Your answer is the lines below, exactly, from the one that contains "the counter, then" through the one that contains "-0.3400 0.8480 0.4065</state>", both included.

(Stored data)
···

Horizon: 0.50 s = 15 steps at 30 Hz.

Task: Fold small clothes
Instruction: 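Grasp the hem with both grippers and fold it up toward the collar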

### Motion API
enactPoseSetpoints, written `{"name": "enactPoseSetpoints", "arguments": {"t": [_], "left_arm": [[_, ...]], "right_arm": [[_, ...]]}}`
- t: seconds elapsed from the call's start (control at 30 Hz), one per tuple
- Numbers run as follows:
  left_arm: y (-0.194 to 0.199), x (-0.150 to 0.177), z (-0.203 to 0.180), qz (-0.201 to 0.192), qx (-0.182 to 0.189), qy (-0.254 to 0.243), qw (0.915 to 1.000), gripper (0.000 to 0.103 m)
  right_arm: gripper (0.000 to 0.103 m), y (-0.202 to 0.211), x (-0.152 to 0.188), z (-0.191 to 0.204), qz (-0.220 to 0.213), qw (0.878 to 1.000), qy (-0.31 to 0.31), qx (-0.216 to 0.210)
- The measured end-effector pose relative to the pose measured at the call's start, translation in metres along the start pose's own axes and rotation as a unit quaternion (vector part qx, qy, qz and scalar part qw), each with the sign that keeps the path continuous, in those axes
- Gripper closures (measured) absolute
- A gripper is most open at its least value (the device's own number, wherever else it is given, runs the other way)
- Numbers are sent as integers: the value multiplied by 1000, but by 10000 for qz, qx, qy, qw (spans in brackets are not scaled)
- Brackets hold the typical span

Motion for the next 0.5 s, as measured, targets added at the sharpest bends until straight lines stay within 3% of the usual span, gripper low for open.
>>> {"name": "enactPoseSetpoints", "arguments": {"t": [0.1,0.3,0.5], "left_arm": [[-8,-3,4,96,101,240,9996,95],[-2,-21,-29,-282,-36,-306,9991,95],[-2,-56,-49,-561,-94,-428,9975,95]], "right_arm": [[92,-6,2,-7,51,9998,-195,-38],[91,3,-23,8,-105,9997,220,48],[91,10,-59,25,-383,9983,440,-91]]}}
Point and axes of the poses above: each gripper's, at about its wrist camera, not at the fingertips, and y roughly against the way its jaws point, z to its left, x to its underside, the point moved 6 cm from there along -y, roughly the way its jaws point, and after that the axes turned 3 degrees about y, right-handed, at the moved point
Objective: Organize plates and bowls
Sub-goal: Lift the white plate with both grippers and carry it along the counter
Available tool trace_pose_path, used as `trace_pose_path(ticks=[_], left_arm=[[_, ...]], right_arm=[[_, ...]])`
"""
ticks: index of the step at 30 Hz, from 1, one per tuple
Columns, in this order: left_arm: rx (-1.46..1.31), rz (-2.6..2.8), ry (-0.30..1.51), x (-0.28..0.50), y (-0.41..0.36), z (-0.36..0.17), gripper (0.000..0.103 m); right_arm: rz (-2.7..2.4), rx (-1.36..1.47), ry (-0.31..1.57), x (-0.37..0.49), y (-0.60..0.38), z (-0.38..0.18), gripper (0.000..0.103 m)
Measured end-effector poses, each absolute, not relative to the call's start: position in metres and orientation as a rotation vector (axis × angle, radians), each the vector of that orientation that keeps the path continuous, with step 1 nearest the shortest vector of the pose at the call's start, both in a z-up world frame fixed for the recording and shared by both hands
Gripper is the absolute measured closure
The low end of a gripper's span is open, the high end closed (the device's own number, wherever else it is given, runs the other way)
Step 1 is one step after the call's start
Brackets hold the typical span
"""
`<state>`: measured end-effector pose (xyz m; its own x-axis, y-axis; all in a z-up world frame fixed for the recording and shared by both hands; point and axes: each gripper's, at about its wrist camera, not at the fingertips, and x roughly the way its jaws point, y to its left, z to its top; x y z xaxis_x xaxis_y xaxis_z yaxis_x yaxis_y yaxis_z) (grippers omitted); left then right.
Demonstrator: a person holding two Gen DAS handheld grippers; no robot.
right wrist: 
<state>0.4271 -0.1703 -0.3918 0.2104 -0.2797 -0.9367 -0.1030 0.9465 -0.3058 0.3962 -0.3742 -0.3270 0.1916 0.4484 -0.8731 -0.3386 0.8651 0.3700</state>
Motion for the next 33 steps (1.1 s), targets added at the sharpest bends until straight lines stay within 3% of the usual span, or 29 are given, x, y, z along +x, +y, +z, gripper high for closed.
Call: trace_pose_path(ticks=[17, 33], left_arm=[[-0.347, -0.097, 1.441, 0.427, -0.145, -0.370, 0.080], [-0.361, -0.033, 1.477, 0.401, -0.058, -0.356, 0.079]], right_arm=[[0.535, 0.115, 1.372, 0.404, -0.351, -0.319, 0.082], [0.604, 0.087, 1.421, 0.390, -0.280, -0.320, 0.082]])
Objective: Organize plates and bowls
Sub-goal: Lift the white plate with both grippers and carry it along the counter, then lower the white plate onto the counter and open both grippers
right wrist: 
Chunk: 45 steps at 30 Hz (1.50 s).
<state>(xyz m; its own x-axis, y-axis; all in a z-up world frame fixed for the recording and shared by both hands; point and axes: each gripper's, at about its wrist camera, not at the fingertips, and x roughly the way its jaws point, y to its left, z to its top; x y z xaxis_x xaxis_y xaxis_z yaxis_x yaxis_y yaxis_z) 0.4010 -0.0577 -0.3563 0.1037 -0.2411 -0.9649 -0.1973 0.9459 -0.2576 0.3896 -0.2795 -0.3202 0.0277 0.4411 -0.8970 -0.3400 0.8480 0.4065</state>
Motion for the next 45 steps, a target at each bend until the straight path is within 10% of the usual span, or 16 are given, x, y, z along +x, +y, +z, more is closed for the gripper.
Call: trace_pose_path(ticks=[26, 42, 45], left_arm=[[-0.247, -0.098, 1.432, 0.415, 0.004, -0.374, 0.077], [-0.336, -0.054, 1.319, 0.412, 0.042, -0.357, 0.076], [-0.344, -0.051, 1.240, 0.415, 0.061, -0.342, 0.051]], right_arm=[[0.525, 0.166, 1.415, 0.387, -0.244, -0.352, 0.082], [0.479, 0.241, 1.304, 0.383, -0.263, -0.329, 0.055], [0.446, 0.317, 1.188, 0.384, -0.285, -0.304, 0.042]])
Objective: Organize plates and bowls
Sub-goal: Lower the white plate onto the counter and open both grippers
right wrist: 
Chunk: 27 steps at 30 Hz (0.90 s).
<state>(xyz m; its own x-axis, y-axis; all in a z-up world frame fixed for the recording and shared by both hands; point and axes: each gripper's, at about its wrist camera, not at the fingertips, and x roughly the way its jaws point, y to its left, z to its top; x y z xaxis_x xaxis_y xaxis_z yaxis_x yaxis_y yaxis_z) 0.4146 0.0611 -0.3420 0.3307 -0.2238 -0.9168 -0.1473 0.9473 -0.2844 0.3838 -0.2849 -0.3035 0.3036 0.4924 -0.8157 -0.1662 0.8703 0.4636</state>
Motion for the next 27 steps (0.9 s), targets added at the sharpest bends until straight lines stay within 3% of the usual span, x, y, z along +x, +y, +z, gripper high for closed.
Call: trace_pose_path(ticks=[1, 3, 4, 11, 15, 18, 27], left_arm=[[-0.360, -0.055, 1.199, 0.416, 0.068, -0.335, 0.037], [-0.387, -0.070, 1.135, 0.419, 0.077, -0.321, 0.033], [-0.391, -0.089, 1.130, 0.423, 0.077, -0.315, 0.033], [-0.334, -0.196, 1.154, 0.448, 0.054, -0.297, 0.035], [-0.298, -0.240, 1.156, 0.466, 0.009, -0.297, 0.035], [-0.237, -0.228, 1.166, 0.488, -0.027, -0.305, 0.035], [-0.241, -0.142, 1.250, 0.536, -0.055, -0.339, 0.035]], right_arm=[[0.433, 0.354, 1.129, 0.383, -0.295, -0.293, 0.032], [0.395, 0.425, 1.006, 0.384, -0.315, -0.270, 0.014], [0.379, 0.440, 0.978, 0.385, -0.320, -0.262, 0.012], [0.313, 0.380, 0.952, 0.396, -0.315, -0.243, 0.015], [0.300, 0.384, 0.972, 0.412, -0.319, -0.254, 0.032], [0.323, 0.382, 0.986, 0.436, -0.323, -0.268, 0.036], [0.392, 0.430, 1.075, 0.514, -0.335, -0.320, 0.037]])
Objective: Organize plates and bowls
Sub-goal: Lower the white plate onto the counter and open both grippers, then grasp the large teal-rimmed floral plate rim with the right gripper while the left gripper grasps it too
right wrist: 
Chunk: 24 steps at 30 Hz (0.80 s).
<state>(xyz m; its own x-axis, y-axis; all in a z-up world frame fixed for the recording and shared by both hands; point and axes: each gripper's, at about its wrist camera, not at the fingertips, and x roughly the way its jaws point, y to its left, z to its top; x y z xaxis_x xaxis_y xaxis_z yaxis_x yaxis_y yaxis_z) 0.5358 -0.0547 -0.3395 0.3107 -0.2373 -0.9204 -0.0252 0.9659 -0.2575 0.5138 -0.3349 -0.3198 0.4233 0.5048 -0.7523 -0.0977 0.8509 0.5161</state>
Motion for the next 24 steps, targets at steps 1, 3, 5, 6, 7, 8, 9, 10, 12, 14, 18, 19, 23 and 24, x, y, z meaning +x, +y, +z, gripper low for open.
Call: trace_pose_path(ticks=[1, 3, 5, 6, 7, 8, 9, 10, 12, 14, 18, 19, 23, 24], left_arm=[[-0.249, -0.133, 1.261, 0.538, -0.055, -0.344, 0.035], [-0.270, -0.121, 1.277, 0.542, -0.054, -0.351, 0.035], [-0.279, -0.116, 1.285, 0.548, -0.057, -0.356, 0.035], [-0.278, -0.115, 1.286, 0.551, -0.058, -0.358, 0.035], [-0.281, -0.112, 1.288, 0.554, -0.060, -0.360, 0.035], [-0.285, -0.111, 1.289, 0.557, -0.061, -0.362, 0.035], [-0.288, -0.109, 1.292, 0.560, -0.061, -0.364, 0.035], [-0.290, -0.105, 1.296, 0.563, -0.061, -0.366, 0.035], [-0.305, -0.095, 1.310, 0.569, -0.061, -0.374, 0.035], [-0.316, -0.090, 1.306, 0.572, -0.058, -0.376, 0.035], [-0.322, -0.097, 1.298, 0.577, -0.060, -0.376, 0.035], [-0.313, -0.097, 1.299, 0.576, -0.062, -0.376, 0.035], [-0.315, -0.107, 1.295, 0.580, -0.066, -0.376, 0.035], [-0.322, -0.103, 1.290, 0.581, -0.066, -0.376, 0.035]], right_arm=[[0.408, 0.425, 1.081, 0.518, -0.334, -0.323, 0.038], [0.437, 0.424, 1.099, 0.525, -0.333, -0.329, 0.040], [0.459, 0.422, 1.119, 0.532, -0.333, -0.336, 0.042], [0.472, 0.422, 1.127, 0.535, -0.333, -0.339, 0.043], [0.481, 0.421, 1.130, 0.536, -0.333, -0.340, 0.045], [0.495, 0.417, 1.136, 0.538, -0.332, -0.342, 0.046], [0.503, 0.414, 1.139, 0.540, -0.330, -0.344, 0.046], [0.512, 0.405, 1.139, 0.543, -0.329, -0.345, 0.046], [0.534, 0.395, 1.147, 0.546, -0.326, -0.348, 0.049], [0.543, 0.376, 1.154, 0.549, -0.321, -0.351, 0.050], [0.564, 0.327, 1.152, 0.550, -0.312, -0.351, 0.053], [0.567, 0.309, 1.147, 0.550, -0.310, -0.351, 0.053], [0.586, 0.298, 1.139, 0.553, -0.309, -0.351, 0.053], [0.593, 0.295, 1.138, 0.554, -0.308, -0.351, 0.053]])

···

• YOUR RESPONSE:
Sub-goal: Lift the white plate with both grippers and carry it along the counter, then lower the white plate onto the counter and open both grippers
right wrist: 
Chunk: 45 steps at 30 Hz (1.50 s).
<state>(xyz m; its own x-axis, y-axis; all in a z-up world frame fixed for the recording and shared by both hands; point and axes: each gripper's, at about its wrist camera, not at the fingertips, and x roughly the way its jaws point, y to its left, z to its top; x y z xaxis_x xaxis_y xaxis_z yaxis_x yaxis_y yaxis_z) 0.4010 -0.0577 -0.3563 0.1037 -0.2411 -0.9649 -0.1973 0.9459 -0.2576 0.3896 -0.2795 -0.3202 0.0277 0.4411 -0.8970 -0.3400 0.8480 0.4065</state>

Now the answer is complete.